Thousands gathered Saturday to honor fallen California Highway Patrol Officer Lucas Chellew. Chellew, an eight year veteran of the CHP, was killed in a motorcycle crash while in pursuit of a vehicle on Feb. 22.
Mourners packed the large sanctuary of Adventure Christian Church, many in uniforms from dozens of different departments across the country. Governor Jerry Brown, Attorney General Xavier Becerra and state legislators were among those who gathered to honor Chellew’s memory.
Those who knew Officer Chellew personally and professionally described him as a good, kind man who loved his family and law enforcement.
“Lucas is not a person who will ever be forgotten or written over,” Officer Chellew’s sister, CHP Officer Hanna Chellew, said.
"He was a go-getter,” South Sacramento CHP Sgt. Sean Kent said. “He was a hard charger. He was one to never give up."
Many stories were told at the service illustrating Chellew’s exemplary character.
Chellew was always one to look out for others: his coworkers, his friends and family, and the public he served.
“He was a good man,” said Chaplain Mindi Russell.
Although he was good, he was certainly not a goody-goody.
Chellew had just enough sass to save him from that fate, his friends and family made clear.
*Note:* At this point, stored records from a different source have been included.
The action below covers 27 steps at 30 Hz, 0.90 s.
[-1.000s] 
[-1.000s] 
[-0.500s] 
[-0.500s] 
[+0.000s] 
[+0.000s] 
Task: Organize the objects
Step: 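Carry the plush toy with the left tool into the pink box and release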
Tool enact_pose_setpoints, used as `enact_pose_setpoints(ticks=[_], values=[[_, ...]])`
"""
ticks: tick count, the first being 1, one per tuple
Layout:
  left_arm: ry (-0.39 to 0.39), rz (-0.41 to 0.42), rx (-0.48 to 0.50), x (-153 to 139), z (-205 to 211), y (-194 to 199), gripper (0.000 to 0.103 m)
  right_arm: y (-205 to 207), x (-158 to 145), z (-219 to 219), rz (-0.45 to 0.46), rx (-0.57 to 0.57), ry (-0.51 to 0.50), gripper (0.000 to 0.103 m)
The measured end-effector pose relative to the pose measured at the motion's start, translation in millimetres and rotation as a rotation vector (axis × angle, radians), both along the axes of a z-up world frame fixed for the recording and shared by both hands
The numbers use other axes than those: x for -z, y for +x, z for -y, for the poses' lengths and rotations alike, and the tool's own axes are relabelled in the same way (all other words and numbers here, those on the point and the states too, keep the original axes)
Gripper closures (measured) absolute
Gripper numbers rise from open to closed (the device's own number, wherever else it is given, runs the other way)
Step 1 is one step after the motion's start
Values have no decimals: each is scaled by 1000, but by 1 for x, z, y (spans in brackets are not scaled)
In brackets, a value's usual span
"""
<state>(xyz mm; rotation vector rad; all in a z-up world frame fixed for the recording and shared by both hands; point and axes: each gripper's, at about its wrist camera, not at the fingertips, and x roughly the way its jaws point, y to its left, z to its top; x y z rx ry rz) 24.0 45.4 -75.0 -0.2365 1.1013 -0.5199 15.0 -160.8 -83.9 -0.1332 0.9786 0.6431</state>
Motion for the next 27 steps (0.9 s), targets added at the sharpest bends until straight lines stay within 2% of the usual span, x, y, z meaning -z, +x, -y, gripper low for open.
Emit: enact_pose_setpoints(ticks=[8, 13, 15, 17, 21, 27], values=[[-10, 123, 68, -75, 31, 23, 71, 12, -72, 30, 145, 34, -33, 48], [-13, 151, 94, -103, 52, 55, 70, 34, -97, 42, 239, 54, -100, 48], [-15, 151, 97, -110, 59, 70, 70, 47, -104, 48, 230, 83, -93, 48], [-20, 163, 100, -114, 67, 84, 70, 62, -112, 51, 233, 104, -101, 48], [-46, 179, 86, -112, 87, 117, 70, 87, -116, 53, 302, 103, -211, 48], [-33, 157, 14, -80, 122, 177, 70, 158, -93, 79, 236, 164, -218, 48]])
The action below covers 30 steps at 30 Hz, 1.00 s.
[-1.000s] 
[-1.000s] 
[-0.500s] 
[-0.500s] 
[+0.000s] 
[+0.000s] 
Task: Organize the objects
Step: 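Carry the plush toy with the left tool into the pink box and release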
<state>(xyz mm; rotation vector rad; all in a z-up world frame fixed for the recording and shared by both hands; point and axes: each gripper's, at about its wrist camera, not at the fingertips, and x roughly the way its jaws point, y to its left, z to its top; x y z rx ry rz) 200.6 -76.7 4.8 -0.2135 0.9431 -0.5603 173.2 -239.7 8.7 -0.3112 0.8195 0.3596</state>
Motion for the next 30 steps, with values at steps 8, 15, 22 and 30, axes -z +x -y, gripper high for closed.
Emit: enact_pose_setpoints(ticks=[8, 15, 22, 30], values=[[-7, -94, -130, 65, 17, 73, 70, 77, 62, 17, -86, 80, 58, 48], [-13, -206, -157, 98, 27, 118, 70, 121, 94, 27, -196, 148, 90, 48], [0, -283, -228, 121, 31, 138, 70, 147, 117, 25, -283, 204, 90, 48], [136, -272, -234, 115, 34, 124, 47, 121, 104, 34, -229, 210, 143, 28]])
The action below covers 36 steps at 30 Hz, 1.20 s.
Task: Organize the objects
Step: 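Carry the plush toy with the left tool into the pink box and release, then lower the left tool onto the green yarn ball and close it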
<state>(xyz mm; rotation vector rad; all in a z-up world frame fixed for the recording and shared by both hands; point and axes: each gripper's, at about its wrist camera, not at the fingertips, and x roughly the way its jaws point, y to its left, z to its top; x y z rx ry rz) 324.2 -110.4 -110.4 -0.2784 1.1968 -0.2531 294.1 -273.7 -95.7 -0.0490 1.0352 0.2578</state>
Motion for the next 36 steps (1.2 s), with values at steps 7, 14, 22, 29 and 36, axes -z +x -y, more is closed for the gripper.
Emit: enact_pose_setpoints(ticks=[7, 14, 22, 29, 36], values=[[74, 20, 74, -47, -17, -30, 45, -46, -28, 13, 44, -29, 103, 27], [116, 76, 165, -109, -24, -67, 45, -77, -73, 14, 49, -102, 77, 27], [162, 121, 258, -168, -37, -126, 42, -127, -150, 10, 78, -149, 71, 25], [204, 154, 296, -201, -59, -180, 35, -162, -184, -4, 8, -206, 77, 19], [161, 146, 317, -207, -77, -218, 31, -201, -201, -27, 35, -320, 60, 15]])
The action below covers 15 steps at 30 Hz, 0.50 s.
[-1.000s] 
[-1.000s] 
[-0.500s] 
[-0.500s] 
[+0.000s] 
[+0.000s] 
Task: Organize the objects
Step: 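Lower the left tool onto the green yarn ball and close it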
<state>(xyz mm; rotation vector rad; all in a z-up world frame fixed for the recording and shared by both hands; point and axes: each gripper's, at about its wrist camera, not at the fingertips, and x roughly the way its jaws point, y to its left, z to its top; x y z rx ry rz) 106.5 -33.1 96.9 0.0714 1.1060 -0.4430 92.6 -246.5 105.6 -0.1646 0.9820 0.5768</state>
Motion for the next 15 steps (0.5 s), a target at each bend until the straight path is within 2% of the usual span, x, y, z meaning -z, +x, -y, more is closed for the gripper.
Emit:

Retired Sheriff John McGinness, who gave the eulogy, told a story of a youthful ‘scandal’ of Chellew’s in which he ‘borrowed’ liters of soda and a turkey with which to play a game of ‘turkey bowling.’ Prompting his dad to utter the ‘three-syllable refrain’ of ‘Luke, Luke, Luke...’
Hanna Chellew, spoke of the adored big brother who was both best friend and biggest tease. When they were both officers in different parts of Southern California and would from time to time cross paths, Luke was prone to greet her with rolled eyes or a rude hand gesture.
But it was all in fun.
“He had the best heart, but he didn’t want people to know,” she said. “He would hide it behind a silly smirk.”
His friends knew Chellew had their backs.
He would “be there when he was needed most, no questions asked,” she said.
Many at the service were moved to tears Saturday, including his sister, who like their father, also serves with the CHP.
"Lucas will always be my role model because he is now ageless," she said. "Every year that passes, Lucas will be a year older. And I will have another year to be better. To be more like him."
From Arizona to North Carolina to New Mexico, law enforcement of every color uniform came to pay their respects. Some wore a black band over their badge – a tribute of mourning and remembering a father, son, and brother lost in the line of duty.